D’après les quelques paroles prononcées par le père Séraphin et la hâte qu’il avait mise à venir les lui dire, le Cèdre-Rouge avait compris que cette fois il s’agissait d’une lutte suprême, sans trêve ni merci, où ses ennemis déploieraient toutes leurs connaissances et leur habileté, afin d’en finir une fois pour toutes avec lui.

Il avait eu le bonheur d’atteindre assez tôt les sierras de los Comanches pour faire disparaître ses traces.

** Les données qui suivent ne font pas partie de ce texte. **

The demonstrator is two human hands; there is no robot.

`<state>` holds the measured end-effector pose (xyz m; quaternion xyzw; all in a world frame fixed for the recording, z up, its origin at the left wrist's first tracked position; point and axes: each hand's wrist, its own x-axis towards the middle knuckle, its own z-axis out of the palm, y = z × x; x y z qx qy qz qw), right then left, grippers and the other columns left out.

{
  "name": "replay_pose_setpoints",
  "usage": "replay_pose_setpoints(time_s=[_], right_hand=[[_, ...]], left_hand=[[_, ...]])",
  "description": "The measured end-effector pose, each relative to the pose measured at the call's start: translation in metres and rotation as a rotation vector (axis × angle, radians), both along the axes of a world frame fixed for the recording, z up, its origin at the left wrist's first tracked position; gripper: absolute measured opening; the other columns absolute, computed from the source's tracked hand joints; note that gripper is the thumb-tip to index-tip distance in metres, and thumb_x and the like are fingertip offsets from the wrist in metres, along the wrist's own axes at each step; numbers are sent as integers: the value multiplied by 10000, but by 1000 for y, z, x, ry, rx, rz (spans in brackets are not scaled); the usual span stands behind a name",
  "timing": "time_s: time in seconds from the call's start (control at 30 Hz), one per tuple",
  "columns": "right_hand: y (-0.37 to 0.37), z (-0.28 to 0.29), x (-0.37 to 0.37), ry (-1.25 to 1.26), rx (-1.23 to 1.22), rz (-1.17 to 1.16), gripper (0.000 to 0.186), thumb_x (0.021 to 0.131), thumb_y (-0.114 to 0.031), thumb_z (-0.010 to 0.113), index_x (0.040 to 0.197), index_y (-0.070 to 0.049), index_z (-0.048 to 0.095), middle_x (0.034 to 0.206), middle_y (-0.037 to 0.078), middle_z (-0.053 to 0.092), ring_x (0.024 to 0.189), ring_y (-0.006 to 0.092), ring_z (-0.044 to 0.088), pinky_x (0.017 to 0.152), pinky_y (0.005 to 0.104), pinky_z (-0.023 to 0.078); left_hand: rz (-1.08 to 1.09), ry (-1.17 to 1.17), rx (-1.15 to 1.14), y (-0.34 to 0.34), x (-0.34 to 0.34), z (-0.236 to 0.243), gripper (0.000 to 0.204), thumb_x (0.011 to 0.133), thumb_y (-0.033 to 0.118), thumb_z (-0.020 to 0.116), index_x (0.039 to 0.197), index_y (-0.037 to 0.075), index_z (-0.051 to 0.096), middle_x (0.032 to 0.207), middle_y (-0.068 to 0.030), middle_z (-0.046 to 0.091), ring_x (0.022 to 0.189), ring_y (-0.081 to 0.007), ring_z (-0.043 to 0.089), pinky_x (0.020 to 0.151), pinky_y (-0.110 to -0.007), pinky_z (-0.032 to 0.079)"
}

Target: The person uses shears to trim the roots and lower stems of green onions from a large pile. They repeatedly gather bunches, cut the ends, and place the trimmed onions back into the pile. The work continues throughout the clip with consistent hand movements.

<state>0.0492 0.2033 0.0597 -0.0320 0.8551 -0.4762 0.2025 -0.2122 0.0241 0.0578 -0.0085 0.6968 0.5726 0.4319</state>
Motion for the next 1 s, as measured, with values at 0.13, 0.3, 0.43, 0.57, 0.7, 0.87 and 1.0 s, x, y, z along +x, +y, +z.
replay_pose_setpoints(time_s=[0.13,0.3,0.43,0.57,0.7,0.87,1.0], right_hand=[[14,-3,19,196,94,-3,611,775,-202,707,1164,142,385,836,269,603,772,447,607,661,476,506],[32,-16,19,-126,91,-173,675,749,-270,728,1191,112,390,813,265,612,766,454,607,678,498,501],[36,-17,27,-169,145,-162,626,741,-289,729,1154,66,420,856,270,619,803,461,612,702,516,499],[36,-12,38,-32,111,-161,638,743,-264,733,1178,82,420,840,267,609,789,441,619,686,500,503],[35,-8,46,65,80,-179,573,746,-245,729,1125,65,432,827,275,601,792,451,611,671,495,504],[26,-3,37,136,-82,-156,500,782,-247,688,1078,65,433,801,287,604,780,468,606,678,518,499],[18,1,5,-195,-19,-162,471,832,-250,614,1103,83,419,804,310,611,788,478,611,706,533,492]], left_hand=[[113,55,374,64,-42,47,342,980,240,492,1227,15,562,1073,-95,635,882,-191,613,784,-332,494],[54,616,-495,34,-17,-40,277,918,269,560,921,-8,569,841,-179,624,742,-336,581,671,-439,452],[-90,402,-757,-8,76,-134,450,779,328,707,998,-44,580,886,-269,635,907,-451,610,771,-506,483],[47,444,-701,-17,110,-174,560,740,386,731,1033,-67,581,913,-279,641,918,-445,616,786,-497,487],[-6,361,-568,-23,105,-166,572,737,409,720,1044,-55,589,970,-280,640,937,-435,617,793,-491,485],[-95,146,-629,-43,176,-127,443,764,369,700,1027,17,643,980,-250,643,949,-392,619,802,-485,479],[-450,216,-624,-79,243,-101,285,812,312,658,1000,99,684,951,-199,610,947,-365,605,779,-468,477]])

Alors, pendant un mois avait eu lieu entre lui et Valentin un de ces assauts incroyables d’adresse et de ruse où chacun d’eux avait déployé tout ce que son esprit fertile en expédients avait pu lui fournir de fourberies pour tromper son adversaire et lui donner le change.

Comme cela arrive souvent en pareille circonstance, le Cèdre-Rouge, qui dans le principe n’avait accepté qu’avec répugnance la lutte dans laquelle on l’engageait malgré lui, avait peu à peu senti se réveiller en lui ses vieux instincts de coureur des bois ; l’orgueil s’était mis de la partie, sachant qu’il avait affaire à Valentin Guillois, c’est-à-dire au plus rude jouteur des prairies, et alors il s’était passionné pour cette lutte et avait déployé un génie dont lui-même était étonné, afin de prouver à son redoutable adversaire qu’il n’était pas indigne de lui.

Pendant tout un mois, les deux adversaires avaient manœuvré, sans s’en douter, dans un périmètre de moins de dix lieues, tournant incessamment autour l’un de l’autre, et souvent, n’étant séparés que par un rideau de feuillage ou par un ravin.